The authors—Lipsitch, professor of epidemiology and director of the Center for Communicable Disease Dynamics; Meira Levinson of the Harvard Graduate School of Education; and Muge Cevik of Scotland’s University of St. Andrews—cited evidence from several other countries, including Denmark, Belgium, Austria, and Singapore, that have successfully reopened schools amid low transmission rates, typically using strict social distancing rules.

They recommended that any U.S. region with moderate, high, or increasing levels of community transmission “should do everything possible to lower transmission,” including closing nonessential indoor spaces such as retail establishments, movie theaters, and bars, and requiring universal mask wearing. “If such measures were adopted now, transmission in many states could probably be reduced to safe levels for mid-September or early-October school reopenings,” they wrote.

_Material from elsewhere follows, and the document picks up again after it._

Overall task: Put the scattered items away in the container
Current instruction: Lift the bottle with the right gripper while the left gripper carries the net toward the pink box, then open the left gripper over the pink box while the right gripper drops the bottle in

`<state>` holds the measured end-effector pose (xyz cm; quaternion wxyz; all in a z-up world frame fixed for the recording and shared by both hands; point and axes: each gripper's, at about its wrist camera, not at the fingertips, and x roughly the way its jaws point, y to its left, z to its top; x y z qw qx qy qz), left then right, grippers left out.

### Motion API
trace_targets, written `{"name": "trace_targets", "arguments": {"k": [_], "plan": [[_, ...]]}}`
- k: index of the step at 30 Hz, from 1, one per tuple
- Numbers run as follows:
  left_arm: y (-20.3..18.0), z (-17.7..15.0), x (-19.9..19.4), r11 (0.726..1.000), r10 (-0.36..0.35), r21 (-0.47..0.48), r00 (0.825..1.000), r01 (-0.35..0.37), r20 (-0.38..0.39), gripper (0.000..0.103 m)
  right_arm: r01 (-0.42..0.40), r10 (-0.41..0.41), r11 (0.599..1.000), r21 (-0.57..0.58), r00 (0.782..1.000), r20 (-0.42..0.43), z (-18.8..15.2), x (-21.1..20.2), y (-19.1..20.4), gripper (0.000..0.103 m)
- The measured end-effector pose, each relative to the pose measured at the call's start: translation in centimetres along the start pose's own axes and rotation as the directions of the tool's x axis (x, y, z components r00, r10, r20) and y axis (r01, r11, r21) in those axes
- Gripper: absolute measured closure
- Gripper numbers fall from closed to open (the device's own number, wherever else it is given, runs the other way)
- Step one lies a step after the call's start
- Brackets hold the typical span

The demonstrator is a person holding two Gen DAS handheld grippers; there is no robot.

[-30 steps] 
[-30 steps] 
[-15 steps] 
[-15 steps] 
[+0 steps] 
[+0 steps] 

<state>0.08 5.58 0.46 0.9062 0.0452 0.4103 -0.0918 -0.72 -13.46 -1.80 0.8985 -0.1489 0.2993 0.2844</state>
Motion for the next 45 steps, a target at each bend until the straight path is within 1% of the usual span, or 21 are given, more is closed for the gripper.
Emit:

Until elementary school children physically return to school full-time, “many will lose out on essential educational, social, and developmental benefits; neither the economy nor the health care system will be able to return to full strength given parents’ caretaking responsibilities; and profound racial and socioeconomic injustices will be further exacerbated,” the authors wrote. They added, “It is inexcusable to open nonessential services for adults this summer if it forces students to remain at home even part-time this fall.”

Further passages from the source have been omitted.